Until the 18th century, dance was strictly divided between courtly and country forms. In the courts, dances like the Minuet were refined affairs with an elaborate language of bows and curtsies. There was little physical contact between dancers, and proper form, like turned-out feet, was considered essential. Everything changed with the Waltz.
The name Waltz comes from the Italian word “volver”, meaning toturn or revolve. It evolved from a German and Austrian peasant dance called the Landler, and was the first widely popular dance to feature a closed position. Because of this close hold, Waltz was denounced as scandalous and immoral.
The Waltz was ultimately standardized with the Box pattern and the dance hold we know today. The Waltz dominated much of the European and American dance scene until the First World War, when the Tango and Foxtrot enraptured a whole new generation.
Ballroom Tango was born in the slums of Buenos Aires in the late 19th century. Argentine gauchos and migrating blacks met and mixed in the infamous Barrio de las Ranas, trading cultural rhythms and dance steps in and around the area's well-known brothels. From this melting pot emerged a highly passionate dance, one that the respectable classes of society shunned. But as with the Waltz, there is nothing like controversy to make a dance triumph.
In the United States, Tango became all the rage right before the First World War. Vernon and Irene Castle made their fortune from Tango, becoming America's sweethearts of the dance. There was a flurry of Tango dance hall openings, and Tango teas became popular in big hotels. Couples even danced between courses at the finer restaurants. Rudolph Valentino did his part, performing a sensual Tango in the silent film "Four Horsemen of the Apocalypse." The dance varied greatly from performer to performer, and was eventually standardized in the 1920s by the Imperial Society of Teachers of Dancing
The story of the Foxtrot begins at the turn of the 20th century when African American musicians such as Scott Joplin began composing syncopated ragtime music. A smooth dance like the Waltz would not do for this fervent new music. One of the first dances to evolve for ragtime music was the Turkey Trot, a one-step that included flapping the arms like a turkey. Then came the Monkey Dance, Horse Trot, Grizzly Bear, Bunny Hug and Kangaroo Dip. Ragtime demanded dances with jerky steps, emulating the walk and the wild abandon of animals.

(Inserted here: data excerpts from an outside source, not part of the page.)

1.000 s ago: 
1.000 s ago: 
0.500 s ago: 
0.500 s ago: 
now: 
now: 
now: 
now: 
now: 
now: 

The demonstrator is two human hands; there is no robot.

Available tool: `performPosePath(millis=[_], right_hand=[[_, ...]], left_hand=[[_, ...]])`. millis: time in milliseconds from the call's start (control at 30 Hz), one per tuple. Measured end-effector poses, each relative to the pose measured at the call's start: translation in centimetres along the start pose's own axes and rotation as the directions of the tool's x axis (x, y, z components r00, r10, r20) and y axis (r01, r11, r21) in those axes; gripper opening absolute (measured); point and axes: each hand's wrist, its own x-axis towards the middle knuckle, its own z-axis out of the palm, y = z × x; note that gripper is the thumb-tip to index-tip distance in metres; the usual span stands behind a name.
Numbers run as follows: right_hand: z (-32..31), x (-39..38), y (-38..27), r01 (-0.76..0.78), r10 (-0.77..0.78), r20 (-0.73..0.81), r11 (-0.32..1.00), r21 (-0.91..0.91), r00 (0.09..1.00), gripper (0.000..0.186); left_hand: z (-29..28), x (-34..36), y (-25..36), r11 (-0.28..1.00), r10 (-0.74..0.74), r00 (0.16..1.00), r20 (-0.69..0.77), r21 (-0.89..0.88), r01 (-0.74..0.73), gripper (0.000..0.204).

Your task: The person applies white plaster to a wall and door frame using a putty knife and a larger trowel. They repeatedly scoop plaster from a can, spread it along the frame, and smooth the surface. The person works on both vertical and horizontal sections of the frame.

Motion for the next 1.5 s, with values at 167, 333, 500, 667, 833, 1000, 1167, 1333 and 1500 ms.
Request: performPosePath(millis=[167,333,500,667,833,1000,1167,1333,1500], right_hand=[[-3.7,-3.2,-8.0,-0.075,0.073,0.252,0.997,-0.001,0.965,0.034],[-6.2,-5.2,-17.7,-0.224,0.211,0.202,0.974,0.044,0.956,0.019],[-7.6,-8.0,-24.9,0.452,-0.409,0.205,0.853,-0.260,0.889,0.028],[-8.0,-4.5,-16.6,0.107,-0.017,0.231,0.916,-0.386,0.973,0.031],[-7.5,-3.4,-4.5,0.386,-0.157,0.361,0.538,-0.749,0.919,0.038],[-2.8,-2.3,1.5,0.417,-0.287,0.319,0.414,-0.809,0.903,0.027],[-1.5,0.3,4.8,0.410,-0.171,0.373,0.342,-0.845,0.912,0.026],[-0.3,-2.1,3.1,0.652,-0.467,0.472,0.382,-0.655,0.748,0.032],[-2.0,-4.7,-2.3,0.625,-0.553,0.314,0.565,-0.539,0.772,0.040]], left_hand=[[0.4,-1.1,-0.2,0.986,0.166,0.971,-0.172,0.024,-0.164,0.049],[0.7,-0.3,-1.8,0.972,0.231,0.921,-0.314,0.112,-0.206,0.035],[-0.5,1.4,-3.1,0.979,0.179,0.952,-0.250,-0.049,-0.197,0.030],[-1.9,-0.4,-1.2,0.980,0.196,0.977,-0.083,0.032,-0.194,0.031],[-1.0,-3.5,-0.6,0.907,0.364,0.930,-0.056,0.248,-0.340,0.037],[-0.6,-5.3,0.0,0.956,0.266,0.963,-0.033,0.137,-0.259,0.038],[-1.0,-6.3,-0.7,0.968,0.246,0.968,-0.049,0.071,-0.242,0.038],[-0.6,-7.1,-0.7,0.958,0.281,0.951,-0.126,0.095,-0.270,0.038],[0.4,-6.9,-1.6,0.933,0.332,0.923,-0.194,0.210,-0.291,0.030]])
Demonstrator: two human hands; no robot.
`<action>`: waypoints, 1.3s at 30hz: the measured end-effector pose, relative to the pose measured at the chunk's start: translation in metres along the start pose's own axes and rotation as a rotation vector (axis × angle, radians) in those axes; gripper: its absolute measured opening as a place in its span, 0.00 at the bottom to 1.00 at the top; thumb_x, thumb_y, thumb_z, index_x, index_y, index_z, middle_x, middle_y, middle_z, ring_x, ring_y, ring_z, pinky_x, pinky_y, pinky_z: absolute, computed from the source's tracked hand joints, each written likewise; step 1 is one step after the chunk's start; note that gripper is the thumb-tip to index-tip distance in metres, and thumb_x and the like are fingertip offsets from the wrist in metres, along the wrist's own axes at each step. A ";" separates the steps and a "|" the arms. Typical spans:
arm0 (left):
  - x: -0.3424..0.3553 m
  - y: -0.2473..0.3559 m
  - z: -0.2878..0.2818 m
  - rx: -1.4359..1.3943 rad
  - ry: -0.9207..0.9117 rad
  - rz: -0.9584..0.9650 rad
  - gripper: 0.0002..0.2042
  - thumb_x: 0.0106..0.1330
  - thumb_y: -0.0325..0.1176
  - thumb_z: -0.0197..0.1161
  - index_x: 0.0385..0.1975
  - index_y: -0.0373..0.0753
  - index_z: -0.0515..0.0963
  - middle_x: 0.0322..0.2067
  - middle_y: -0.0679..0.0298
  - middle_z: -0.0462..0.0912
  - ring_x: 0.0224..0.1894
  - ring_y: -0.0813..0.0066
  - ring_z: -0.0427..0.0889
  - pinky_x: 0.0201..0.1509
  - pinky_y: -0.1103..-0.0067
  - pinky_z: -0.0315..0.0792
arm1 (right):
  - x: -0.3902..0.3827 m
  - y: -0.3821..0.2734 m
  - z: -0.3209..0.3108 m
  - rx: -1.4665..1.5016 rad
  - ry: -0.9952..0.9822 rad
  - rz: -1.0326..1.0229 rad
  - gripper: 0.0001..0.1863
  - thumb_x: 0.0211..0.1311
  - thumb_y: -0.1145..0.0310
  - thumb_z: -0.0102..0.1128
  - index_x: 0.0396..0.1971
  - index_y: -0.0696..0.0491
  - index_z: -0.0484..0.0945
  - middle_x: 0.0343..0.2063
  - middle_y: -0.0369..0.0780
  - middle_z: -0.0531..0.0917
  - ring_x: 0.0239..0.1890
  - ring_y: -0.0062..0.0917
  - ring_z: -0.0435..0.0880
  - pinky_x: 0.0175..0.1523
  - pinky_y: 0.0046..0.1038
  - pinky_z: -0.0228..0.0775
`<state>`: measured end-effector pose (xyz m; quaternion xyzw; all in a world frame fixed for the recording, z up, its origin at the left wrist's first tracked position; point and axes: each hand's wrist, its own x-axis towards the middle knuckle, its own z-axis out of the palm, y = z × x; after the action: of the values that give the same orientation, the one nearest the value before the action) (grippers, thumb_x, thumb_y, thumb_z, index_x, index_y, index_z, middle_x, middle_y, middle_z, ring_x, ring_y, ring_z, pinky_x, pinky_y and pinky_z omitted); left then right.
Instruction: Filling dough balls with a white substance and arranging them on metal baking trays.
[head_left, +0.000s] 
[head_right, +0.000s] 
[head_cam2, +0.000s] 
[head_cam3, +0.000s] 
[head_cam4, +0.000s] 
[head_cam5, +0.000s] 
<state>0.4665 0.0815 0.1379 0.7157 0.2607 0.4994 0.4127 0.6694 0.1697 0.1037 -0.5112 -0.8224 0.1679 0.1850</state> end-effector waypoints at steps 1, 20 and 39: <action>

In 1914, a young dancer named Harry Fox did his version of trotting on the stage of the Ziegfield Follies. Fox's fast and jerky trot became the hot new thing in New York. When the Foxtrot traveled to England, the jumps and high jinks of the original were ironed out. What remains is a smooth, elegant dance more reminiscent of the Waltz than of the Trot's hyperactive past. In fact, many of Foxtrot's patterns have been adapted straight from the Waltz
Cha Cha evolved from a version of Cuban Mambo called Chassé Mambo. As music always dictates the dance, chassé (meaning to chase) steps were inserted between the forward and back breaks when a slower version of Mambo music was played. Reportedly, Cha Cha got its name from the sound of women’s shoes shuffling across the floor. Cha Cha was introduced to the United States in the early 1950s and promptly sparked a dance craze. Enrique Jorrin, a Cuban violinist, is attributed with creating the first Cha Cha song. After arriving in the U.S., the traditional violins and flutes were often exchanged for big-band instruments such as trumpet, trombone and saxophone
Rumba is a romantic Latin dance with Afro-Cuban origins. Rumba is a broad term referring to multiple music and dance forms, including Danzon, Guaracha and Son. These forms are a blend of African slave and colonial Spanish culture. The livelier forms feature fast hip movements and sexual strutting performed to a fiery orchestra of percussion. However, Ballroom Rumba comes from Son, one of the slower, less eroticized versions of the dance.
By the late 1920s, America’s appetite for Latin music was ignited. Orchestra leaders such as Xavier Cugat introduced and popularized Rumba music and dancing, which continued to grow in the 1930s and 1940s. Rumba was standardized as a ballroom dance in the mid-1950s.
East Coast Swing
East Coast Swing traces its roots to the original swing dance, Lindy Hop. Lindy Hop was created in the late 1920s by African American youth at the Savoy Ballroom in Harlem. Danced to the swing and jazz music of big bands such as Duke Ellington, Cab Calloway and Benny Goodman, Lindy Hop was, and remains, a dynamic, athletic dance.
By the mid-1930s, Lindy Hop (also called Jitterbug and Swing) had captured the imagination of young people everywhere. It was widely danced in the U.S. and Europe through the end of World War II. In the early 1940s, Lindy Hop was tamed and simplified by dance schools to become a ballroom dance called Eastern Swing. In the late 1970s, the name was changed to East Coast Swing.